Still, environmental data with intersectionality is almost nonexistent, despite mounting evidence that climate change, clean water access, forest management and other key sustainable development issues have important gender and intersectional dimensions , including for indigenous communities, migrants and other groups. So, gender-environment data must be further disaggregated, and questions should assess the different impacts for different groups.
Artificial intelligence, Big Data and geographic information systems (GIS) are revolutionizing the way data are collected, analysed and disseminated – often with great insights, cost-savings and time and efficiency benefits.
However, we know that algorithms can be biased, Big Data can be exclusionary, and individuals’ privacy and confidentiality can be violated. New technologies are also raising concerns about safety and privacy, with more women and girls facing cyberviolence and abuse.

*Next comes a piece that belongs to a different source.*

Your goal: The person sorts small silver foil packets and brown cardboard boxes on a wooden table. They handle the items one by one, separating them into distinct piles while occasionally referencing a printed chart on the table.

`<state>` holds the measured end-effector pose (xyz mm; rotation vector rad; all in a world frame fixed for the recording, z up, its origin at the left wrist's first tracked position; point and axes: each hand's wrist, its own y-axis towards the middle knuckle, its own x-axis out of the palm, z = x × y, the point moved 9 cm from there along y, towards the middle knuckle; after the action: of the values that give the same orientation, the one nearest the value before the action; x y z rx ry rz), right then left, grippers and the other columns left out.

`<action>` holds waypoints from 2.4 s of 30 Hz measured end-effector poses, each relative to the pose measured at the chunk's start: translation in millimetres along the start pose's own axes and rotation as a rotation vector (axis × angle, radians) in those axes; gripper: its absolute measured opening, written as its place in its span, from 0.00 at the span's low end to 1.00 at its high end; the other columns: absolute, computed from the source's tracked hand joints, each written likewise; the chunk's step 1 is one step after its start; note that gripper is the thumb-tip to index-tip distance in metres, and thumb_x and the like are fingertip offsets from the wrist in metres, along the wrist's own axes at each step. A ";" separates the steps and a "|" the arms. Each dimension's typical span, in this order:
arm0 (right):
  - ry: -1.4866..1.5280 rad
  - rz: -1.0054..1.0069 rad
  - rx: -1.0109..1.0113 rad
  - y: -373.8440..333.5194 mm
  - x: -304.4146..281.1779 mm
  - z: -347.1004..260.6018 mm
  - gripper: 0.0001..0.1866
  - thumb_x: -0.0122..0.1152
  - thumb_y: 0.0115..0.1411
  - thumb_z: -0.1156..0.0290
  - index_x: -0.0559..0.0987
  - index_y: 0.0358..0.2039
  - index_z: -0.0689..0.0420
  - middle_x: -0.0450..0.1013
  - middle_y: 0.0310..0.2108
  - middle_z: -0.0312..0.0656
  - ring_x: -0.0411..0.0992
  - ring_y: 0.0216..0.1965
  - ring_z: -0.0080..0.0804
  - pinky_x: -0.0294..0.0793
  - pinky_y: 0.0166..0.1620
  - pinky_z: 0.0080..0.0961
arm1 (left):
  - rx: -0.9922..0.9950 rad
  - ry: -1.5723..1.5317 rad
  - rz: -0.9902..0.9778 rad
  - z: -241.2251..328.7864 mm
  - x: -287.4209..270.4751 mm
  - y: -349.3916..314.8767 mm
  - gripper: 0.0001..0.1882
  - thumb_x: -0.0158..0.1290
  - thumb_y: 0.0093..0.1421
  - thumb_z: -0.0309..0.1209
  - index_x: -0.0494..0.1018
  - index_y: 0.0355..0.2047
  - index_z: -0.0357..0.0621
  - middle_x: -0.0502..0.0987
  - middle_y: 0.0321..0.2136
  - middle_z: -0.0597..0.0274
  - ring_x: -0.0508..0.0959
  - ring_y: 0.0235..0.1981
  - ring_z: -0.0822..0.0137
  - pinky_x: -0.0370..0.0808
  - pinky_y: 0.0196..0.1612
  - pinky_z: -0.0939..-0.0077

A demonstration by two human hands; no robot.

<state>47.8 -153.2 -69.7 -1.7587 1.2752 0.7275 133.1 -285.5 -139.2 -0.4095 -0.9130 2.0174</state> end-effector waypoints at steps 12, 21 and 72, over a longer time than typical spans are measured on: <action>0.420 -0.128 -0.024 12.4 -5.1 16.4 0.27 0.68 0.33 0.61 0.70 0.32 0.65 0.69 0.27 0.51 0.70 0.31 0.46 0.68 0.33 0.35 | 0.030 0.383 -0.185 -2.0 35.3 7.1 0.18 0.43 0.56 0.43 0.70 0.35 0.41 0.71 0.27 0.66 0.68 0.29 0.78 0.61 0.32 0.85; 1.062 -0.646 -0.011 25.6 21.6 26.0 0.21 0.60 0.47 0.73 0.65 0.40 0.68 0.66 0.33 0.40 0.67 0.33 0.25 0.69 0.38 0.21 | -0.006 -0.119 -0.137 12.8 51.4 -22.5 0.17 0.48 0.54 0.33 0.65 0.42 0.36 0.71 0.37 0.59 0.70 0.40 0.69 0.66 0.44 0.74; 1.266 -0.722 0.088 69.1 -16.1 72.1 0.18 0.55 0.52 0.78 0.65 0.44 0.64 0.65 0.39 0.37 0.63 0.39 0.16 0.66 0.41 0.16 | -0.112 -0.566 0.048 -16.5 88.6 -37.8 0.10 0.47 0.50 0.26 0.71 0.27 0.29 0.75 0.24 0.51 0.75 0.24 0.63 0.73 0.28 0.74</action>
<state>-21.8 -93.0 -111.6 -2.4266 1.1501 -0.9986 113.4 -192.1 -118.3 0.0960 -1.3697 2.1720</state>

In keeping with the human rights principle of ‘do no harm’, another consideration in capturing intersectionality is that data-collectors should not create or reinforce discrimination, bias violence or stereotypes.
To harness technological change to advance gender equality, organizations must carefully consider how to protect the data they collect. Algorithmic transparency, including our ability to scrutinize them to understand underlying assumption, model and data limitations, will also be key. This is all the more important for data on vulnerable or at-risk groups. Greater accountability is needed in this field and legal frameworks such as Europe’s 2018 General Data Protection Regulation can help.
The way forward
The paucity of data on gender and intersectionality requires greater attention, investment and prioritization. We need to ensure that it is a default approach rather than an afterthought. This requires laws and policies to support the production and dissemination of disaggregated data – including on the environment – to ensure that no one is left behind.
Such efforts should also harness the power of new technology, while taking pains to do no harm, and respect and protect people’s data privacy.
Finally, intersectional gender data must be analysed and shared effectively in order to shape policies. It is only through better measurement and evidence that we can start to generate better solutions. And decision-makers must demand and have this evidence in order to use it.